─── RECORDS SUPPLIED

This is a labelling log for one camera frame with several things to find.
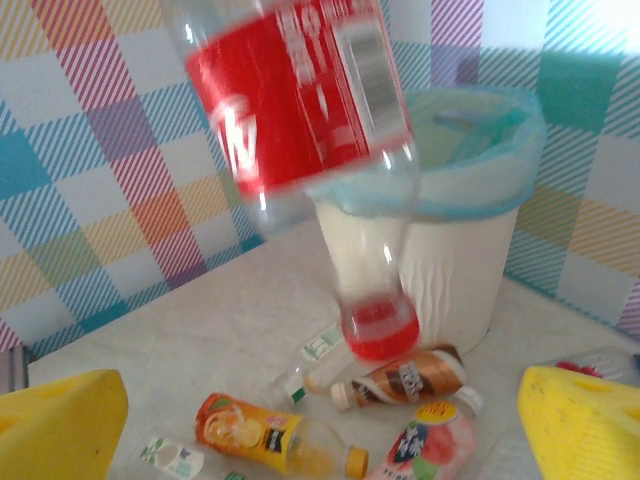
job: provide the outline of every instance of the orange bottle label
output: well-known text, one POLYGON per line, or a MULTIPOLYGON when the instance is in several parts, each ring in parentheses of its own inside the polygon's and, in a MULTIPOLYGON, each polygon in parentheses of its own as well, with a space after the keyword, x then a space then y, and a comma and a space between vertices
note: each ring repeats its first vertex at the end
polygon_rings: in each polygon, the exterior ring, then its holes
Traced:
POLYGON ((286 474, 291 436, 300 420, 299 415, 272 412, 214 393, 196 417, 196 439, 217 452, 262 462, 286 474))

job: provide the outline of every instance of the colorful plaid pattern
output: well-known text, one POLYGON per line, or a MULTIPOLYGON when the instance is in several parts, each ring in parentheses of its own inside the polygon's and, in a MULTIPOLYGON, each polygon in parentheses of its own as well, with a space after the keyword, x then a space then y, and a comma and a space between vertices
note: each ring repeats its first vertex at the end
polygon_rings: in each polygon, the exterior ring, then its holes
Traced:
MULTIPOLYGON (((640 339, 635 7, 382 7, 405 88, 538 93, 508 272, 640 339)), ((155 0, 0 0, 0 351, 45 355, 260 242, 155 0)))

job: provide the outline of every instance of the white trash can
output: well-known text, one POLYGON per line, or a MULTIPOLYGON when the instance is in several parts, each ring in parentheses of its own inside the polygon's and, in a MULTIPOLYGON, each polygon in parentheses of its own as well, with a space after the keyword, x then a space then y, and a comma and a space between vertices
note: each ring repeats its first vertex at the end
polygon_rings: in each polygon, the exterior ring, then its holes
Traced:
POLYGON ((484 88, 407 94, 422 162, 400 274, 423 344, 474 348, 491 322, 519 206, 546 126, 533 94, 484 88))

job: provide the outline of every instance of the yellow sponge
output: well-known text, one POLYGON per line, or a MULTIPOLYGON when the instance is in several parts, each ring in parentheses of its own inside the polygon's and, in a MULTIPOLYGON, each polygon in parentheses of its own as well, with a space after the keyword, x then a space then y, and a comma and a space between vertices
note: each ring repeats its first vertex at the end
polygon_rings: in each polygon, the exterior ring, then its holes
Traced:
POLYGON ((127 412, 115 370, 0 396, 0 479, 104 480, 127 412))
POLYGON ((545 479, 640 479, 640 389, 531 367, 518 408, 545 479))

──────

REQUIREMENT:
The word "provide" may turn up on some lines of these records; say how many, with no other words.

REPLY TO THE EXERCISE:
4